Task brief
Which lines of the entries below run from the one holding "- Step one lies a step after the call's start" to the one holding "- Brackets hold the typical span", inclusive? Set down exactly those lines and no others.

===== Extracted entries =====

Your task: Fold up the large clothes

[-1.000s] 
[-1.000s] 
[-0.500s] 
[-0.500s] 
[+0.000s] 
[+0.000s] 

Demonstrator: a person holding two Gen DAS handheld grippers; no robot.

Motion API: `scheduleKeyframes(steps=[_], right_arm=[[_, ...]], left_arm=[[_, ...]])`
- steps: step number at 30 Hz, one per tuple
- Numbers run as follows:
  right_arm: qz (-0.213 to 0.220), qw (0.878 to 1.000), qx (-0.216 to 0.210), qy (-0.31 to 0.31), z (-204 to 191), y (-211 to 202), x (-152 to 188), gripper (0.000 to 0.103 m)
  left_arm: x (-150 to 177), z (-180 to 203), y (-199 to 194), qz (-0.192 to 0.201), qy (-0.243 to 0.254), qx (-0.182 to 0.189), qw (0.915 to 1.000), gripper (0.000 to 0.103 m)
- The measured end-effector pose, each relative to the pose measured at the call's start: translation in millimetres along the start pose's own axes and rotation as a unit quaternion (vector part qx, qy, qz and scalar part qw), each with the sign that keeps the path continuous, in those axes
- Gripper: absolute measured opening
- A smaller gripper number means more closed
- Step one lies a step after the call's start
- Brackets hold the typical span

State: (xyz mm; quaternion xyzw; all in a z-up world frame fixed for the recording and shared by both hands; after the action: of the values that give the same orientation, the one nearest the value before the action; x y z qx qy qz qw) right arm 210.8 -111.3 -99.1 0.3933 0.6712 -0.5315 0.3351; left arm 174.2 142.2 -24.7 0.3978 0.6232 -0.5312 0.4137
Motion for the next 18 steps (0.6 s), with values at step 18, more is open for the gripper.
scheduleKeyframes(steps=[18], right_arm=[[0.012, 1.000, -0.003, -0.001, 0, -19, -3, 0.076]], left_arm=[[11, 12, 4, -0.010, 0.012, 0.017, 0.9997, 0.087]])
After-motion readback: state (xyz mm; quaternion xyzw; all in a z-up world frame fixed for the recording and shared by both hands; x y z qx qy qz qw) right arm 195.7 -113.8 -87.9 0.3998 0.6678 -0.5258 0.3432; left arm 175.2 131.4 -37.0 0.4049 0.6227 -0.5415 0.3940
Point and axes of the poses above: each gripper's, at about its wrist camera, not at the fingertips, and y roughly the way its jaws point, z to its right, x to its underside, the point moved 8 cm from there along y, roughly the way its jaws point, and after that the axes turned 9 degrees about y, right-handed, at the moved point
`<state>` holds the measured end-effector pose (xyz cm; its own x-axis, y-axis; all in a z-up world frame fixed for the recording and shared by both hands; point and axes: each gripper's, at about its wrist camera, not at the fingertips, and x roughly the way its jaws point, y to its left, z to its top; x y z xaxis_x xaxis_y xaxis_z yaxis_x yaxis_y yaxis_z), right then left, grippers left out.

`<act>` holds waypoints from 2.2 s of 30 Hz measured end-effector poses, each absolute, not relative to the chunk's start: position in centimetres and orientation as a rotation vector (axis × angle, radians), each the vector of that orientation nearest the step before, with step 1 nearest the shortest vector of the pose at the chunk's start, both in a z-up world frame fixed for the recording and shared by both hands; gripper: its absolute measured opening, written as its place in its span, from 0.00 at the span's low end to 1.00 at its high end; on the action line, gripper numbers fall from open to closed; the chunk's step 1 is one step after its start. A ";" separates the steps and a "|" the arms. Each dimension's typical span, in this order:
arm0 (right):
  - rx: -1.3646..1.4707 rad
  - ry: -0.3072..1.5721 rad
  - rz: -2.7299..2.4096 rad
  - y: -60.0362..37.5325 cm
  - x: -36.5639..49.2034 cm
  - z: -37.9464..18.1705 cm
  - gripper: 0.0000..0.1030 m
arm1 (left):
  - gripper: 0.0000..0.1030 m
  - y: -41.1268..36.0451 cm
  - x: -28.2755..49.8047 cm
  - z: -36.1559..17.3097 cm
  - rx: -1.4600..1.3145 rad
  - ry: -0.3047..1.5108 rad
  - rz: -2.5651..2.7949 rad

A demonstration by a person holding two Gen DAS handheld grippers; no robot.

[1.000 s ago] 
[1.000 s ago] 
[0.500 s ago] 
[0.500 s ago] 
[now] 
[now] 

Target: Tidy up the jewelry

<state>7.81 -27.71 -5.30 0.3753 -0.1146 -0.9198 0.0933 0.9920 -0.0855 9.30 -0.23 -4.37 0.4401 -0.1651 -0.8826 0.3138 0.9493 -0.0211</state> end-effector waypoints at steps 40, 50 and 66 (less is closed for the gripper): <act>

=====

Response to this task
- Step one lies a step after the call's start
- Brackets hold the typical span

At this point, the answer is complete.